======== SUPPLIED DATA
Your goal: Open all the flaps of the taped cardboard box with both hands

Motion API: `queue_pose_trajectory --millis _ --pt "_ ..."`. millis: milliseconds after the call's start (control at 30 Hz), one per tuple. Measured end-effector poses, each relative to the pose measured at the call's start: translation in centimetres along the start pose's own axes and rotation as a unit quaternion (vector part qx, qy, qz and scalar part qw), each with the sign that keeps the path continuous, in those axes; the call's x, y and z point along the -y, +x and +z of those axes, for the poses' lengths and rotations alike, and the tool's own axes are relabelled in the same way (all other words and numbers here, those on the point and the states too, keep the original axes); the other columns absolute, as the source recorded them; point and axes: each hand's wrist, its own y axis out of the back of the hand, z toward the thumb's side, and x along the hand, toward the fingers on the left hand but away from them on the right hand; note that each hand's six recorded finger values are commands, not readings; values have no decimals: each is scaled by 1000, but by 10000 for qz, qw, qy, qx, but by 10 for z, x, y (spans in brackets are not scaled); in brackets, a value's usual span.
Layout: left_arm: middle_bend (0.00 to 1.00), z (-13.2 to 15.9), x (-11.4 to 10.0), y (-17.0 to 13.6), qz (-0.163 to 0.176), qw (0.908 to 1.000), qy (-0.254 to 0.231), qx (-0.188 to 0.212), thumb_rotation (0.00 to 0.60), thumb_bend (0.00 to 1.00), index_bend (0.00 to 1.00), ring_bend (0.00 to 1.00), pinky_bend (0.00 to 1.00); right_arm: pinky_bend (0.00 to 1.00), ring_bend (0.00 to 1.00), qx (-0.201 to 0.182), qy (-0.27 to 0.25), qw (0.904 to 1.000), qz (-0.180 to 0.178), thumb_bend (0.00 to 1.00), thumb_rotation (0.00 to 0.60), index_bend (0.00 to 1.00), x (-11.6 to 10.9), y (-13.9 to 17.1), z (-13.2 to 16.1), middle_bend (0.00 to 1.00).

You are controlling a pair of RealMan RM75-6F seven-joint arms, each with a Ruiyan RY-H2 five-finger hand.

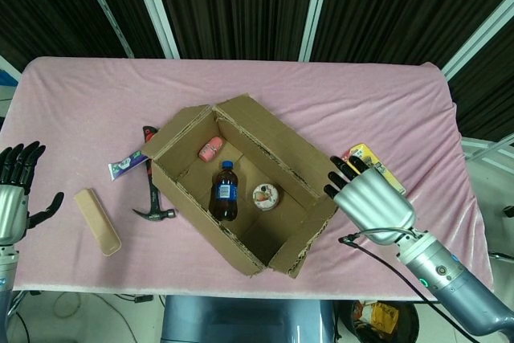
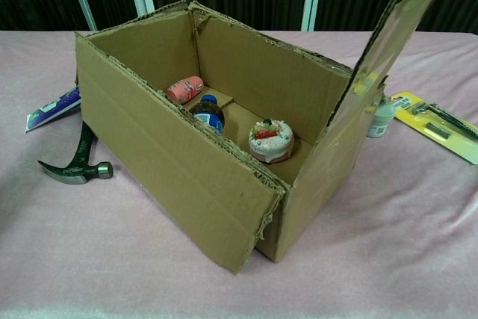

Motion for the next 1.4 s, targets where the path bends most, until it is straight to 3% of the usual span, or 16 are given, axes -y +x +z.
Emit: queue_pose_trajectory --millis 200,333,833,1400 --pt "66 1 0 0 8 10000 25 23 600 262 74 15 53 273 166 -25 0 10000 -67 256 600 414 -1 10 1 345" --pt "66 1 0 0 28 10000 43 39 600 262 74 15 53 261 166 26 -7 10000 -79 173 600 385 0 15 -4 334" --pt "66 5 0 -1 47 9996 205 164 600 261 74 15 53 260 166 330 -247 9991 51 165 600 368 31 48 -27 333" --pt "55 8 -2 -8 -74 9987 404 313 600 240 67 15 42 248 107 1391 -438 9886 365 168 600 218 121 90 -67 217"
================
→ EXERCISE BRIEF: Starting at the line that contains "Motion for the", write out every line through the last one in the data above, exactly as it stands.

→ EXERCISE ANSWER:
Motion for the next 1.4 s, targets where the path bends most, until it is straight to 3% of the usual span, or 16 are given, axes -y +x +z.
Emit: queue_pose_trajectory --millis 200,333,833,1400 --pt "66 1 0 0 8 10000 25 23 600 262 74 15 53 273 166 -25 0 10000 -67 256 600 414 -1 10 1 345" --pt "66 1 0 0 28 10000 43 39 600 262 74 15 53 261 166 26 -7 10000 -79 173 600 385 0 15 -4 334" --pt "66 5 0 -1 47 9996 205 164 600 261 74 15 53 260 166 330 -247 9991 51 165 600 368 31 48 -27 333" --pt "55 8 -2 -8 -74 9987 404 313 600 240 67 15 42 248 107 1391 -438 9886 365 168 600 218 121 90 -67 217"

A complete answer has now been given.